§ **EXERCISE OBJECTIVE**: Filter the entries for the string "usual". Copy each line that has it.

[Opening SUPPLIED DATA section]

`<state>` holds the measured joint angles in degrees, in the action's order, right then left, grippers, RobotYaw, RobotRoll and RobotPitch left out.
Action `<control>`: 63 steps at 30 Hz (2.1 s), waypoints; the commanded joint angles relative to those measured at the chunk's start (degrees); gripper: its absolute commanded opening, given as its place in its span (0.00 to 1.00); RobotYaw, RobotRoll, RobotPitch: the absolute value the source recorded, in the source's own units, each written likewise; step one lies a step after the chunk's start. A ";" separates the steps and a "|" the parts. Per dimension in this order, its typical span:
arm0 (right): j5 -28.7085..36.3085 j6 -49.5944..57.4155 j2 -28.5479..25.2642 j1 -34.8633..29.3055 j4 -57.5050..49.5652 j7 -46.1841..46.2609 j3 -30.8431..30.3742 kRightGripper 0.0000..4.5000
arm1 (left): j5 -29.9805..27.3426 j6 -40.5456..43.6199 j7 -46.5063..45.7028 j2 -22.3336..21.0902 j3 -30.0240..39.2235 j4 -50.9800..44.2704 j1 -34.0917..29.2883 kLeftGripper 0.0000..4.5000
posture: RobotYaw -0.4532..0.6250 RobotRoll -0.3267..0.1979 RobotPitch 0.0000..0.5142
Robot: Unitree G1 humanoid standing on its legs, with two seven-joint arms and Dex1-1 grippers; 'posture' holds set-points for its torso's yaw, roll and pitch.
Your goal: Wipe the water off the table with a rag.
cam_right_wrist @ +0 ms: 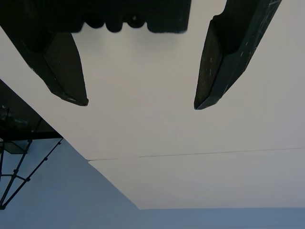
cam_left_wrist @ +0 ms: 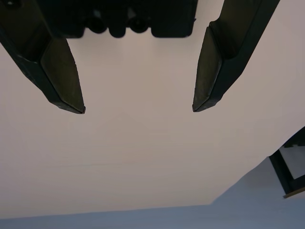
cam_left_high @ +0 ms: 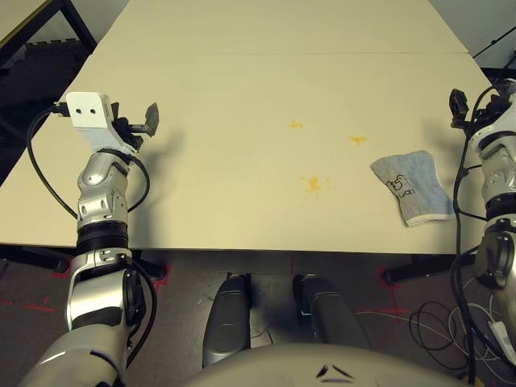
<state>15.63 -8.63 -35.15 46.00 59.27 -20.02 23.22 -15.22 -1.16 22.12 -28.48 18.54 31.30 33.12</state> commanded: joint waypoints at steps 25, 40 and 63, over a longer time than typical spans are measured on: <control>-0.08 30.39 -19.00 -7.05 -1.73 -39.64 -7.32 0.98 | -8.23 3.64 39.96 -7.24 -11.26 -29.62 -20.34 1.00 | 0.60 0.62 0.29; 3.75 51.84 -16.41 -22.62 -25.61 -47.23 -11.19 0.98 | -8.09 3.09 39.53 -6.10 -12.46 -28.81 -19.42 1.00 | 0.59 0.62 0.32; 2.77 55.19 -5.15 -23.26 -31.97 -39.72 -17.29 0.85 | -7.93 2.97 38.40 -5.56 -12.49 -28.22 -18.59 1.00 | 0.61 0.62 0.31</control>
<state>19.45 44.93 -42.13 24.72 24.95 -60.07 9.96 -23.39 2.17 60.63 -34.35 6.62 2.86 14.64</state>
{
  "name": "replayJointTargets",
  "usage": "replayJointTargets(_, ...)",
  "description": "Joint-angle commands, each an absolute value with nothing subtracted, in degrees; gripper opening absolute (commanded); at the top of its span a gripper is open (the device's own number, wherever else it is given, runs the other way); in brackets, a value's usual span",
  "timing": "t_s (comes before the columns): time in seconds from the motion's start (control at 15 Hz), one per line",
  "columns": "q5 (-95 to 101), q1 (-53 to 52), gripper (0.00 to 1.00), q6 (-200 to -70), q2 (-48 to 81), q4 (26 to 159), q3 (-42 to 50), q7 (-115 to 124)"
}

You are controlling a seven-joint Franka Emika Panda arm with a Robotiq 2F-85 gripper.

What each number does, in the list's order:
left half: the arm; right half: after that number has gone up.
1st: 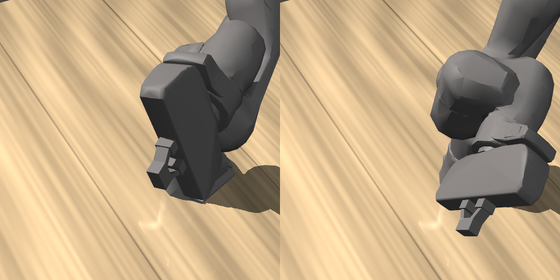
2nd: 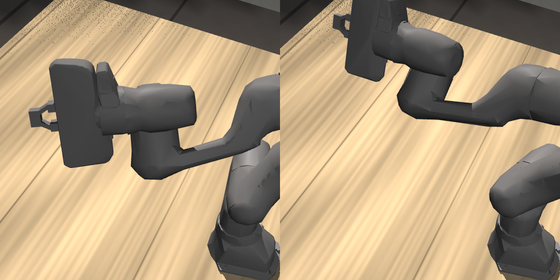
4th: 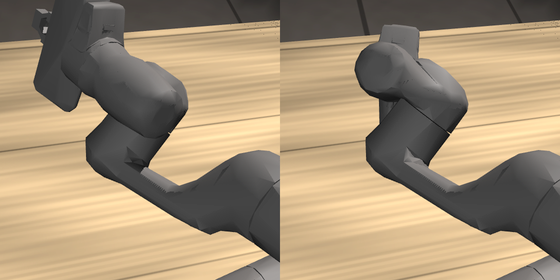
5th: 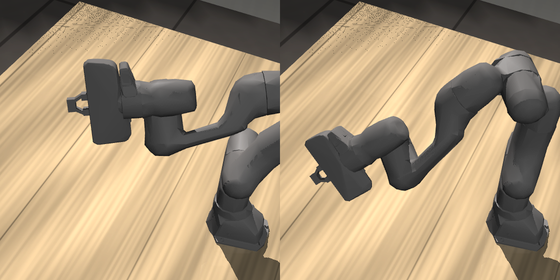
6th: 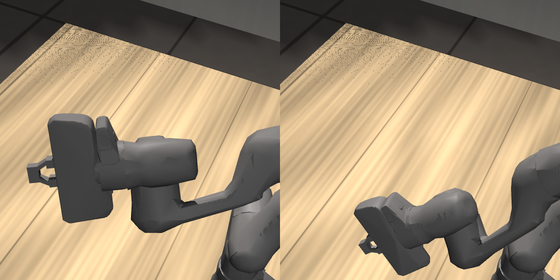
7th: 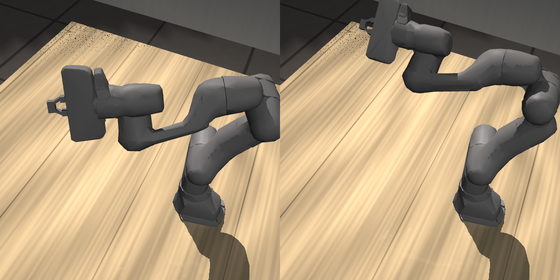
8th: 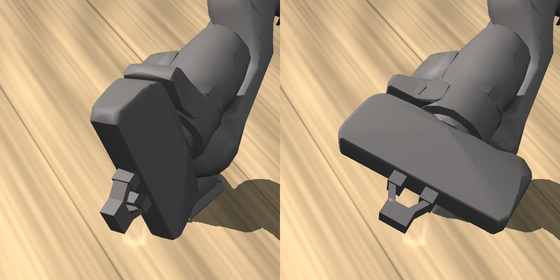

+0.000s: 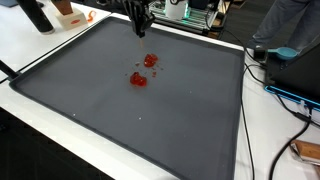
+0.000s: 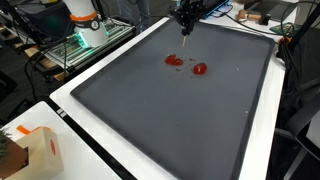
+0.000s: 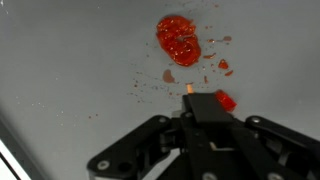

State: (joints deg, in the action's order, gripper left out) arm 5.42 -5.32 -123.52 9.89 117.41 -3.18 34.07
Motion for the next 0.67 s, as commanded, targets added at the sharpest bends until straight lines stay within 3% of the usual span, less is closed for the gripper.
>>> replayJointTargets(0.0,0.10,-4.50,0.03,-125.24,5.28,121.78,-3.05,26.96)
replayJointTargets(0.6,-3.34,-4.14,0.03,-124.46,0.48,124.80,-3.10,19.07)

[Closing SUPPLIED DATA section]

§ **SOLUTION TO THIS TASK**:
  "description": "Joint-angle commands, each an absolute value with nothing subtracted, in degrees; gripper opening absolute (commanded); at the top of its span a gripper is open (the device's own number, wherever else it is given, runs the other way); in brackets, a value's usual span",
Motion for the next 0.67 s, as commanded, targets added at the sharpest bends until straight lines stay within 3% of the usual span, less is closed for the gripper.

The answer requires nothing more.